Transcribe all the lines below exactly. Omit the pictures.

(Data provided)

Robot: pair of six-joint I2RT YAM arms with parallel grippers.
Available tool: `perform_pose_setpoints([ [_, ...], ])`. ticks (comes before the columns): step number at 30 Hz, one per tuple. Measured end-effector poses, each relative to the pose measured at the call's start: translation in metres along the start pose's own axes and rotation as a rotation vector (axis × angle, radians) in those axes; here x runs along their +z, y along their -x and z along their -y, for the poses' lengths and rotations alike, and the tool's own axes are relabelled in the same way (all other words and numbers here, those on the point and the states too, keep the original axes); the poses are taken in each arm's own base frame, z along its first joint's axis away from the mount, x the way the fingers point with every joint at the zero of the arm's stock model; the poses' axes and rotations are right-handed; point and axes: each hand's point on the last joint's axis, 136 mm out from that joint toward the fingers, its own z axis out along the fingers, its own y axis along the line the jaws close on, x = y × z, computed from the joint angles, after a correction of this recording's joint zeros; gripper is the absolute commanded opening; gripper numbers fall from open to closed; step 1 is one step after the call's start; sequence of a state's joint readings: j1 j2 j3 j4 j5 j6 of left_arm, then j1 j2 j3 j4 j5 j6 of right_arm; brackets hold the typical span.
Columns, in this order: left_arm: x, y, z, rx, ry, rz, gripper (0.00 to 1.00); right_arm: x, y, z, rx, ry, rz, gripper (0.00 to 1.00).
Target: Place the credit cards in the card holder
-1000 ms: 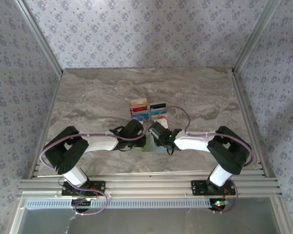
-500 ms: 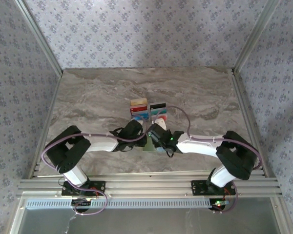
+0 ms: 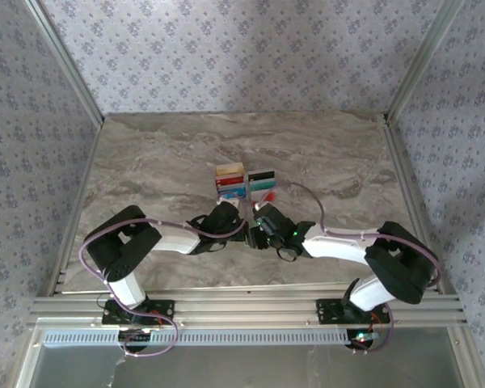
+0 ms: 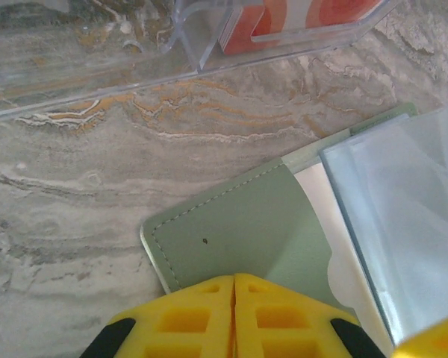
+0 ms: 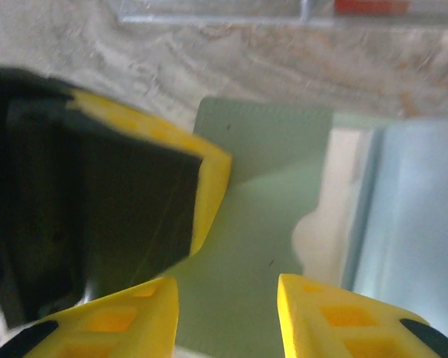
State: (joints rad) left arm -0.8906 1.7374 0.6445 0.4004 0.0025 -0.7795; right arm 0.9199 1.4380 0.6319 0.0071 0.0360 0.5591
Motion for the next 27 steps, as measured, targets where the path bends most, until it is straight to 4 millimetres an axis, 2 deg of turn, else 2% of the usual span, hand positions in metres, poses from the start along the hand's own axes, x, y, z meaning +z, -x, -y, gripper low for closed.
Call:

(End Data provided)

- [Answer for the task]:
Robot: pair of six-joint I2RT YAM arms with parallel grippers.
Available tool: `perform_pose_setpoints([ [_, ...], ])`. ticks (comes before the columns): step number at 30 Hz, one per tuple. Measured end-effector poses, each relative to the pose measured at the call's start: translation in metres along the start pose's own axes and rotation as a rotation vector (axis × angle, radians) in those axes; here x runs along their +z, y along their -x and z along their -y, for the poses' lengths and rotations alike, and the tool's own axes are relabelled in the same way (all other words and numbers here, those on the point and the states too, keep the original axes); the poses are taken in each arm's own base frame, z along its first joint's axis away from the mount, x the way the fingers point with every joint at the zero of the arm's stock model; the poses' axes and rotations are right-handed; point and axes: each hand's point on the last joint's axis, 136 mm out from that joint toward the fingers, its own z axis out along the fingers, its own y axis along the line the jaws close on, x = y × z, computed from the joint angles, after a correction of this recording's joint zeros; gripper is the absolute commanded opening; gripper numbers fall from open to closed; step 1 is one step after the call's start; sequence of a state's joint readings: j1 j2 j3 j4 j5 j6 of left_arm, then j1 j2 j3 j4 j5 j6 of right_arm; brackets hold the typical span.
Columns, in this order: left_arm: x, y, z, rx, ry, rz, gripper (0.00 to 1.00); right_arm: x, y, z, rx, ry, rz, gripper (0.00 to 1.00).
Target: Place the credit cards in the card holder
-1000 ms: 
-500 ms: 
+0 ms: 
+0 ms: 
+0 ms: 
State: (joints rad) left arm -0.8906 1.7374 0.6445 0.4004 0.0025 -0.7795; right arm 0.9199 1.4380 0.6319 0.0071 0.0360 0.5591
Motion for the next 27 steps, as measured, targets where the path bends most, until it is straight to 4 millimetres an axis, 2 deg of turn, else 2% of the usual span, hand positions in metres, poses from the start along the hand's own axes, x, y, z meaning +z, -x, -y, gripper low for closed.
Call:

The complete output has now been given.